DACA student Laura Piñeros at desk in a full classroom writing in a notebook.
DACA student Laura Piñeros, whose family brought her to the US from Colombia with her twin when she was a baby, takes notes in criminology class at Eastern Connecticut State University on Oct. 3, 2017. Photo by Melanie Stetson Freeman/The Christian Science Monitor via Getty Images)

For a country locked in overlapping health, economic, and racial crises, the U.S. Supreme Court’s DACA decision couldn’t come at a better time—it affects all three.

Undocumented individuals covered by DACA are powerful social and economic assets to the nation—with many working in delivery, food service, and retail jobs that the spread of the coronavirus has given us new cause to appreciate. Another 30,000 are involved in America’s public health fight to curb the pandemic amid record-high unemployment.

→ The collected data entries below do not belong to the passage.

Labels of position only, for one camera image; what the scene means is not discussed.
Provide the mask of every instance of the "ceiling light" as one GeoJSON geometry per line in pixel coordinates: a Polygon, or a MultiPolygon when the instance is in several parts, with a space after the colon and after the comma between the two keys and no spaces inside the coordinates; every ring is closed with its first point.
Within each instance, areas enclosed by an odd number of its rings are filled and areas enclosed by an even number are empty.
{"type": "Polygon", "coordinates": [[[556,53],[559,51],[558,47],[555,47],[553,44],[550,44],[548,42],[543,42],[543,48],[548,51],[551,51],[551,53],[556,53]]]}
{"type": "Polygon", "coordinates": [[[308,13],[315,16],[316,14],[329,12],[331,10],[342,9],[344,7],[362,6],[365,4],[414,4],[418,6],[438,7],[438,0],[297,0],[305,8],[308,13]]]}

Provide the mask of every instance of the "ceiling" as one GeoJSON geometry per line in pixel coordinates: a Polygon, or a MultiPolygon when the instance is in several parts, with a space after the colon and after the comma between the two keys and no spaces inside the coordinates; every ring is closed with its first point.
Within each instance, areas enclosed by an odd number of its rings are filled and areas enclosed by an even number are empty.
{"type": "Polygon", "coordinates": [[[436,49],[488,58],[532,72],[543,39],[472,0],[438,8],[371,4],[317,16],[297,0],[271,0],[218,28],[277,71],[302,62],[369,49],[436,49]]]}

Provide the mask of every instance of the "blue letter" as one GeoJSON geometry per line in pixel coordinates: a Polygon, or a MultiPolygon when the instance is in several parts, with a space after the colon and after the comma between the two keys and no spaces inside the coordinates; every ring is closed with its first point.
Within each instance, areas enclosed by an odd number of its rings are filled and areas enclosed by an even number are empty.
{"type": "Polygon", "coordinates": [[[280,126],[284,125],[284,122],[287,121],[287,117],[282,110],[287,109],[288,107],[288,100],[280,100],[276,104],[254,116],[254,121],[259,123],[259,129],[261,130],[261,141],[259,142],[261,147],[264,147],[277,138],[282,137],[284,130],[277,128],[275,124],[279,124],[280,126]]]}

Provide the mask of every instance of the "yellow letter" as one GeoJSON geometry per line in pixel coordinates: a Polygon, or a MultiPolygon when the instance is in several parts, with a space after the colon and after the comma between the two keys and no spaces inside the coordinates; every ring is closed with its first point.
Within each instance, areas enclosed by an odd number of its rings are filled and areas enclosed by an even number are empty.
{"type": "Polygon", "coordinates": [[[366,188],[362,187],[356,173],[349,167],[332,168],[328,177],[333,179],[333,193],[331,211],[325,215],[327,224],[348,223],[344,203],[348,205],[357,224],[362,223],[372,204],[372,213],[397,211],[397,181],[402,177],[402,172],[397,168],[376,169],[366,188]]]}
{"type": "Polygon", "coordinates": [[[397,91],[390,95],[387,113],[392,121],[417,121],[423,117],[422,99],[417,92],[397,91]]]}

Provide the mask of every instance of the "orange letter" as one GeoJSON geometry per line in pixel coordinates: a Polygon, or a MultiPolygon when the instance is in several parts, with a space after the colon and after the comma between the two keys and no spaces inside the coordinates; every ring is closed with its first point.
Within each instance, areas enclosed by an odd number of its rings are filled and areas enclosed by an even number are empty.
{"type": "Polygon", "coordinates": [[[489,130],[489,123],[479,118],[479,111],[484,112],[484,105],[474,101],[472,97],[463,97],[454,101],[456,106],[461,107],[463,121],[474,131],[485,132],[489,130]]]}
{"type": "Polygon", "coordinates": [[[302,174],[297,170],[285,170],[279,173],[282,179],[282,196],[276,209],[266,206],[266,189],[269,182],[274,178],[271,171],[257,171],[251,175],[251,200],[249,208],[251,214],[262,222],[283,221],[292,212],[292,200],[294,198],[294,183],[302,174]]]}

Relocating them would be both cruel and reckless. And for a country still reckoning with its historic—and present-day—oppression of African Americans and Native Americans, and a national administration widely seen as unsympathetic to their plight as well as that of Hispanics, dismantling this program would be unconscionable.

For now, with the high court punting the Trump administration’s executive order rescinding DACA to the Department of Homeland Security for further work, there’s a respite.

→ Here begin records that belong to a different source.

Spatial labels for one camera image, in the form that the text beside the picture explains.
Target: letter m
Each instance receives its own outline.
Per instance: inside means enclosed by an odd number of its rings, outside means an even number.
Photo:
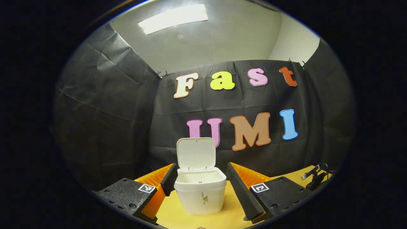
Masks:
[[[269,137],[269,118],[270,113],[268,112],[258,114],[253,127],[243,115],[231,118],[230,123],[234,125],[235,132],[235,145],[232,147],[232,150],[238,151],[246,148],[246,144],[243,143],[243,138],[246,139],[250,147],[254,145],[257,136],[258,140],[256,145],[269,144],[271,142],[271,138]]]

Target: yellow table surface
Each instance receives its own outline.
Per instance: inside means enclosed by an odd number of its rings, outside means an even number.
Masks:
[[[312,176],[304,181],[301,180],[301,176],[309,172],[312,168],[314,168],[313,165],[281,176],[285,176],[305,187],[311,182]],[[253,225],[251,221],[243,220],[245,213],[230,181],[226,181],[223,209],[218,213],[199,216],[185,213],[178,199],[177,192],[174,190],[170,196],[164,199],[156,216],[158,218],[157,223],[169,229],[196,229],[198,227],[206,229],[242,229]]]

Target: black plastic sheet
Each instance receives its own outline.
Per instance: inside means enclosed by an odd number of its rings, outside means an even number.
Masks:
[[[357,130],[357,108],[345,69],[324,41],[304,65],[322,114],[322,163],[337,170],[349,151]]]
[[[110,25],[88,37],[66,63],[56,86],[56,141],[86,188],[142,175],[158,82]]]
[[[288,85],[279,70],[287,67],[293,72],[297,86]],[[268,78],[263,86],[249,83],[247,71],[261,68]],[[235,87],[213,90],[212,74],[227,71]],[[189,95],[175,99],[176,77],[198,73]],[[298,136],[284,140],[284,121],[280,111],[293,109]],[[234,116],[244,115],[253,126],[261,112],[270,113],[267,145],[233,151],[235,130],[230,123]],[[155,98],[149,139],[149,166],[153,169],[177,161],[176,142],[189,137],[187,121],[200,119],[201,136],[210,137],[209,118],[221,118],[220,144],[216,149],[216,167],[226,172],[227,162],[234,162],[268,176],[277,176],[318,164],[323,159],[323,117],[318,93],[299,63],[275,60],[245,60],[223,62],[190,68],[164,76]]]

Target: colorful foam letter
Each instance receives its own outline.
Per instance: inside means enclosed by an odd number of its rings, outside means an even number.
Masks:
[[[176,80],[178,81],[177,92],[174,94],[174,98],[182,98],[188,96],[189,92],[187,92],[185,88],[188,87],[188,89],[191,90],[192,86],[194,86],[194,81],[192,79],[197,80],[198,77],[198,73],[178,76],[176,78]]]
[[[297,86],[297,81],[293,80],[293,78],[291,77],[291,75],[293,75],[293,72],[288,70],[287,67],[280,68],[279,72],[281,72],[283,74],[284,79],[288,85],[290,85],[292,87]]]
[[[202,120],[193,119],[186,122],[189,126],[189,137],[190,138],[200,138],[201,137],[201,125],[204,123]]]
[[[232,74],[229,72],[217,72],[212,75],[212,82],[210,87],[213,90],[227,89],[230,90],[234,88],[234,83],[232,81]]]
[[[269,118],[270,113],[263,112],[257,115],[256,122],[252,127],[243,115],[235,116],[230,119],[230,123],[234,125],[235,131],[235,145],[232,150],[243,150],[246,148],[246,144],[243,143],[243,138],[250,147],[254,145],[254,142],[258,136],[256,145],[266,145],[271,142],[269,137]]]
[[[282,110],[280,112],[280,116],[284,120],[285,134],[282,137],[284,140],[294,139],[298,136],[294,126],[294,113],[293,109]]]
[[[221,118],[211,118],[207,120],[207,123],[210,125],[210,130],[213,140],[215,140],[215,147],[218,147],[221,140],[221,134],[219,125],[222,123]]]
[[[263,75],[264,71],[261,68],[254,68],[247,71],[247,76],[250,77],[249,82],[253,86],[261,86],[267,84],[269,79]]]
[[[201,125],[202,125],[202,120],[199,119],[194,119],[194,120],[189,120],[186,125],[189,127],[189,137],[190,138],[199,138],[201,137]],[[215,147],[218,147],[220,140],[221,140],[221,135],[220,135],[220,129],[219,125],[222,123],[221,118],[211,118],[207,120],[207,123],[210,125],[210,130],[212,133],[212,138],[215,140]]]

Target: ceiling light
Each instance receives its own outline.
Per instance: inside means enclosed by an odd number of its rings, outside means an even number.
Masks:
[[[180,24],[207,20],[204,4],[194,4],[167,10],[139,22],[138,25],[149,35]]]

But make no mistake: Protecting undocumented immigrants brought into the country as children who are in jeopardy through no fault of their own is justified on humanitarian grounds – and more.

They are contributing to the common good in a country we all love. DACA supporters argue that removing people covered by the program from the labor force could result in the loss of $215 billion in economic activity and $60 billion in federal tax revenue over the next decade.

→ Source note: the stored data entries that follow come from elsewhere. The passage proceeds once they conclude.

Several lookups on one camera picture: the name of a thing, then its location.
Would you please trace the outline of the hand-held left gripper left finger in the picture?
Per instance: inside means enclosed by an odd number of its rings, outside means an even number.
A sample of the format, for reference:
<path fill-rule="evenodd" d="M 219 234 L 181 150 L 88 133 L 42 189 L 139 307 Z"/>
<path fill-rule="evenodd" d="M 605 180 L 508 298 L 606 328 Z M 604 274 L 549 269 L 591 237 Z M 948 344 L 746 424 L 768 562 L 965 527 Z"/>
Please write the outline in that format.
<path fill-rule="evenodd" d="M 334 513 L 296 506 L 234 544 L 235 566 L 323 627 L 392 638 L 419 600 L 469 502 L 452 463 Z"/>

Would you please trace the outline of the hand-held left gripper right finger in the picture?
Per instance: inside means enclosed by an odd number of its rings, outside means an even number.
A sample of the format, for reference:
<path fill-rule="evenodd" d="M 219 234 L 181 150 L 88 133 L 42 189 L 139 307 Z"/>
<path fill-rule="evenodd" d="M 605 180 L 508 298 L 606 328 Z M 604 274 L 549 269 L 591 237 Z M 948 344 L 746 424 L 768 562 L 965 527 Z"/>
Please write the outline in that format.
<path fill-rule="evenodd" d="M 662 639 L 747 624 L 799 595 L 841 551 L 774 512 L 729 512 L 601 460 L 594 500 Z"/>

Court filings on behalf of those covered by the DACA program stress that since 2012, they have “enrolled in degree programs, embarked on careers, started businesses, purchased homes, and even married and had children, all in reliance” with the belief they would be welcome in the only country some of them have known.

We still have far to go as a nation—and in our efforts to protect these vulnerable residents. The court’s opinion, written by Chief Justice John Roberts, did not address whether the program is good policy. Rather, Roberts and the court’s more liberal justices considered whether DHS had provided a reasoned explanation for uprooting people and deporting them.

The administrative action, sparked by President Donald Trump’s order soon after taking office, also “raises doubts about whether the agency appreciated the scope of its discretion or exercised that discretion in a reasonable manner,” Roberts wrote.

In short, this isn’t a slam dunk for the cause of justice. It may be more of a “won the battle, but not the war” moment. Some will take solace in the likelihood that this protects a vulnerable group through the November election, and it may encourage some form of legislative protection, which enjoyed bipartisan support until several years ago.

DACA began as a straightforward plan under President Barack Obama in 2012: People brought into the country illegally as children and posing no security threat were granted temporary, but renewable, permission to remain here. DACA does not grant amnesty, award green cards, or confer U.S. citizenship. It simply requires immigration officials to decline to deport people who do not have legal status to be here through no fault of their own.

To be eligible, immigrants had to arrive here before they turned 16 and before June 15, 2020, avoid significant criminal convictions and pose no threat to national security, and be enrolled in school or either graduated from high school or earned a GED or honorably discharged from the U.S. military or Coast Guard. Many of them went on to college or are still enrolled, and some are nearly 40 today.

The decision’s arrival on the eve of Juneteenth has a poignant historical resonance: The June 19 celebration of slavery’s end was only a beginning. Hearts and minds, not just laws, had to be changed to erase that great stain upon the nation. We’re still on that path today, with near-daily reminders of how we’ve fallen short.

How we treat immigrants, especially those brought here as children, says something as well about the nation’s character. The high court decision, close as it was, is an important signal. We have much further to go as we pursue our aspiration of becoming a country that lives up to its own ideals of fairness and justice.